Here's why: http://www.piranha-fury.com/pfury/index.php?/topic/193726-worst-day/


----------



## Brian762 (May 18, 2010)

TheCableGuy said:


> My answer is YES YES YES!!!
> Here's why: http://www.piranha-f...3726-worst-day/


X2!!!1


----------



## Ba20 (Jan 29, 2003)

very cheap insurance on your part, good job linking that topic cableguy


----------



## TheCableGuy (Feb 22, 2005)

Ba20 said:


> very cheap insurance on your part, good job linking that topic cableguy


I don't wish what happened to me, to any other member here. Let my mistakes serve as warning.


----------



## JoeDizzleMPLS (Nov 5, 2007)

TheCableGuy said:


> very cheap insurance on your part, good job linking that topic cableguy


I don't wish what happened to me, to any other member here. Let my mistakes serve as warning.
[/quote]

You didn't make a mistake, you were screwed over by the actions of someone else.... don't beat yourself up over something that was out of your hands.


----------



## TheCableGuy (Feb 22, 2005)

^^Maybe, but had I put Prime or any other dechlorinator this wouldn't have happened. I took for granted that my tapwater would be safe.


----------



## BRUNER247 (Jun 2, 2010)

I'm curious. What's prime say on bottle? Can you double dose without harming your fish? Can you eat your fish after using prime? Does it effect pH? Nitrites, nitrates, or ammonia levels?


----------



## BLKPiranha (May 1, 2010)

BRUNER247 said:


> I'm curious. What's prime say on bottle? Can you double dose without harming your fish? Can you eat your fish after using prime? Does it effect pH? Nitrites, nitrates, or ammonia levels?

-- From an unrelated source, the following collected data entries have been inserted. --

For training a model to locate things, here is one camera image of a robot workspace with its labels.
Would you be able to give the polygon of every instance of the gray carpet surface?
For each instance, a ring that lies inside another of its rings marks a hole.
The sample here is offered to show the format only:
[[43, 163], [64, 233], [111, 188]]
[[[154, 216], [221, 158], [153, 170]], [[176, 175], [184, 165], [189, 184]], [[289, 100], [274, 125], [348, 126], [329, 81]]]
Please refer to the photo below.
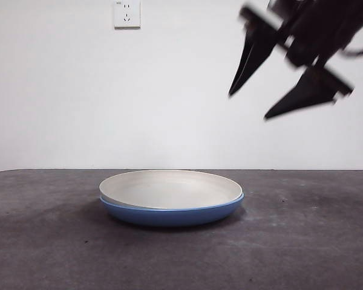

I have double dosed with no problem on my ray tank. I wouldn't want to eat any of my fish so I can help on that question!!! Here is some reading on the Nitrates,Nitrites and ammonia	http://www.seachem.com/Products/product_pages/Prime.html

It works good for me.


----------



## BRUNER247 (Jun 2, 2010)

I'm not wanting to eat my fish neither.but I know amquel conditioner is non-toxic to fish n humans both. Most say not to be used on fish to be consumed.


----------



## tomheli (Sep 28, 2008)

thanks i guess i better go get some then dont want to risk it these guys have been around for years hate to kill them being cheap


----------